Google has released its June 2024 security update package for supported Pixel smartphones, effectively mitigating over 50 vulnerabilities in the Android OS. More than half of these vulnerabilities present a high or critical threat level. Evidence suggests that criminals are already successfully exploiting one of these, which is categorized as ‘high risk’ rather than ‘critical’.
The vulnerability, tagged as CVE-2024-32896, is related to privilege escalation. Google has yet to reveal any details about it, in line with their usual practice of postponing information disclosure until the majority of users have updated their software — a strategy designed to mitigate any damage inflicted by hackers. Typically, vulnerabilities associated with privilege escalation enable cyber criminals to gain rights and permissions usually inaccessible through standard means.
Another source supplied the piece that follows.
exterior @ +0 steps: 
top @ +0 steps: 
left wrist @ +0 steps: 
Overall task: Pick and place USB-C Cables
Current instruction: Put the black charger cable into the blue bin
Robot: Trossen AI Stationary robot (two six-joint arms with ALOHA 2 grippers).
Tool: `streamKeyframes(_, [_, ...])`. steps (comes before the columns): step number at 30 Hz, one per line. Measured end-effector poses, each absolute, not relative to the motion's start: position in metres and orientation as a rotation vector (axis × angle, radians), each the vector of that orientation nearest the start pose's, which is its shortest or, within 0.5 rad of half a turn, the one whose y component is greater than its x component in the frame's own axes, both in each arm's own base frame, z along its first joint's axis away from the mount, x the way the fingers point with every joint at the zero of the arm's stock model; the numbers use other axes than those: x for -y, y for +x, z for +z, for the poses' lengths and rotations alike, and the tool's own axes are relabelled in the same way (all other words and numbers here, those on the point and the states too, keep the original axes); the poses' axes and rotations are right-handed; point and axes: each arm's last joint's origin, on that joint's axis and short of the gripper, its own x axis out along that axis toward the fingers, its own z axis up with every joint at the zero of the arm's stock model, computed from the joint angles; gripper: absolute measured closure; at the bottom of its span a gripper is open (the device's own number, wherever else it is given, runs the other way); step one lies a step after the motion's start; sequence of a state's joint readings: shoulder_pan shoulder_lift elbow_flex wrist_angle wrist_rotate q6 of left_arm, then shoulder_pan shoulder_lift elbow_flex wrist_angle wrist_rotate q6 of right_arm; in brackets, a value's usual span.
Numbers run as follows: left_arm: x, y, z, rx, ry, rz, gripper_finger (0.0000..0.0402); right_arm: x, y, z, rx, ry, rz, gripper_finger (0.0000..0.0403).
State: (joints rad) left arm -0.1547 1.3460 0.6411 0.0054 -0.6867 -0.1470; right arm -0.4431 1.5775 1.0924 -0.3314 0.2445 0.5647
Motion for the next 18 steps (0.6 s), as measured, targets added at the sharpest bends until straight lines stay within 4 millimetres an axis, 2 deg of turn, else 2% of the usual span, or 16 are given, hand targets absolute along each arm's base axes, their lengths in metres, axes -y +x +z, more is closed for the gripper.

This allows them to install malicious software, steal confidential data, modify settings, and carry out other actions that make the system more susceptible to future attacks.
The update package deals with a range of vulnerabilities including those related to privilege escalation, remote code execution, and Denial of Service (DoS). Several system components are affected, including the fingerprint scanner, modem, audio module, and others. Some vulnerabilities concern Qualcomm components. Pixel device updates are released separately from updates for other Android smartphones, given that many features debut in Google’s own products. Currently, Google supports smartphones from the Pixel 4 line onwards.